Wednesday, August 10, 2005

Rewriting History

The Kennedy Campaign takes a page from the Rovian handbook:
The headline on Mark Kennedy's U.S. Senate campaign website, over excerpts from an Associated Press article, said he is "A Common-Sense Get Things Done Guy," and the AP material under the headline made the case that the Republican congressman voted with Democrats on 10 key issues this year.

Missing from the story were 13 sentences in which Democrats and political analysts accused Kennedy of disguising a career of extreme conservative voting by only recently casting a few votes with Democrats as he prepares for a U.S. Senate race. No link was supplied to the original version of the AP story, so readers who came to this article via the Kennedy website might think that they were getting the AP's portrayal of the candidate as a bipartisan moderate.
Amazing, a headline that reads "A Common-Sense Get Things Done Guy," taken right from the article. Oh wait, wherein the article was that:
That phrase appeared in the article as Kennedy's description of himself
Ohhh, that'll hurt.

Campaign's use clipping and excerpts to their advantage all the time. But this is to an extreme that has even peeved the AP themselves:
The AP is not pleased about the Kennedy campaign's editing of the article, and its attorney in Washington called the campaign Tuesday afternoon.
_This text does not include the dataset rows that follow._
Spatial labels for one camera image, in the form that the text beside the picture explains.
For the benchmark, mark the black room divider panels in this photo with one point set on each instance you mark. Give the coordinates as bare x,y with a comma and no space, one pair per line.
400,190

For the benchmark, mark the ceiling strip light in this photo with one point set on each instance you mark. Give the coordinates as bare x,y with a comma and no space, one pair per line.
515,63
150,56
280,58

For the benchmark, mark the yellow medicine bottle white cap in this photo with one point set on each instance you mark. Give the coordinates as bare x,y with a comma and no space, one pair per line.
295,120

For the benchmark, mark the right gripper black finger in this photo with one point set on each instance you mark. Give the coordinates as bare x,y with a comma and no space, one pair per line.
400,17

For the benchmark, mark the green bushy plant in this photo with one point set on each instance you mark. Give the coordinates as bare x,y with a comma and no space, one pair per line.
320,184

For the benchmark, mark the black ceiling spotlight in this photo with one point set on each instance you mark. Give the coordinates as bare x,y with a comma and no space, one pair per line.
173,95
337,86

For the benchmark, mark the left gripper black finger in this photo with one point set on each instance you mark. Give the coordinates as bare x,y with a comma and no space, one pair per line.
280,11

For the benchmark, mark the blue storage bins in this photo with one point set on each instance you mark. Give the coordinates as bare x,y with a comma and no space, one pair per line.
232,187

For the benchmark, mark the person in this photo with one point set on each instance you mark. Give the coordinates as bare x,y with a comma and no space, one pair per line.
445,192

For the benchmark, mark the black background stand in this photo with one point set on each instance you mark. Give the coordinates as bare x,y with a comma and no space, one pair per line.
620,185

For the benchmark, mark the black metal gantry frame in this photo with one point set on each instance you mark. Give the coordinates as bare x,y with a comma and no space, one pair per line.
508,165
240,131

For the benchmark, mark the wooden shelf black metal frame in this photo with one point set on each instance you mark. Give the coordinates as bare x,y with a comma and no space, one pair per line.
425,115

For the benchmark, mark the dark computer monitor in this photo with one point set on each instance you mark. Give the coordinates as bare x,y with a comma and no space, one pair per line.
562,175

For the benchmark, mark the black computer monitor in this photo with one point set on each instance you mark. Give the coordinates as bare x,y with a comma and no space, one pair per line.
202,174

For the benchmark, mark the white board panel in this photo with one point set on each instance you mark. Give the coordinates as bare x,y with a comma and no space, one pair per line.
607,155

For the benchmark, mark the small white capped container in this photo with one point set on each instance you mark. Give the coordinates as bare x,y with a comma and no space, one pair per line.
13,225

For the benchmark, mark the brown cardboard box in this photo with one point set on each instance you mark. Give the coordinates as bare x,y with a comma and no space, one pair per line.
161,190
The lawyer requested that the material be removed as quickly as possible, said Dave Pyle, AP's Minneapolis bureau chief. "Number one, they are not authorized to use the content. And number two, if they were, they'd never be allowed to alter the content the way they have," Pyle said.
The egregiousness goes a step further in that they wouldn't even link to the original stories
Campaign websites commonly provide online links to articles that are favorable to the candidate, and no one expects a candidate to post an unflattering profile, West said. But Kennedy has gone a step further, he said, excluding all unflattering references on a sentence-by-sentence basis and providing no link to the full version of the article.
The local spin doctors will be defending their anointed candidate, but I would hope the objective side of them will denounce this kind of deceptive behavior. There is too much mud and mess in the campaign business as it is. Let's not pollute the race with the continued deception of the people. Haven't we had enough of that from the Rovian machine already.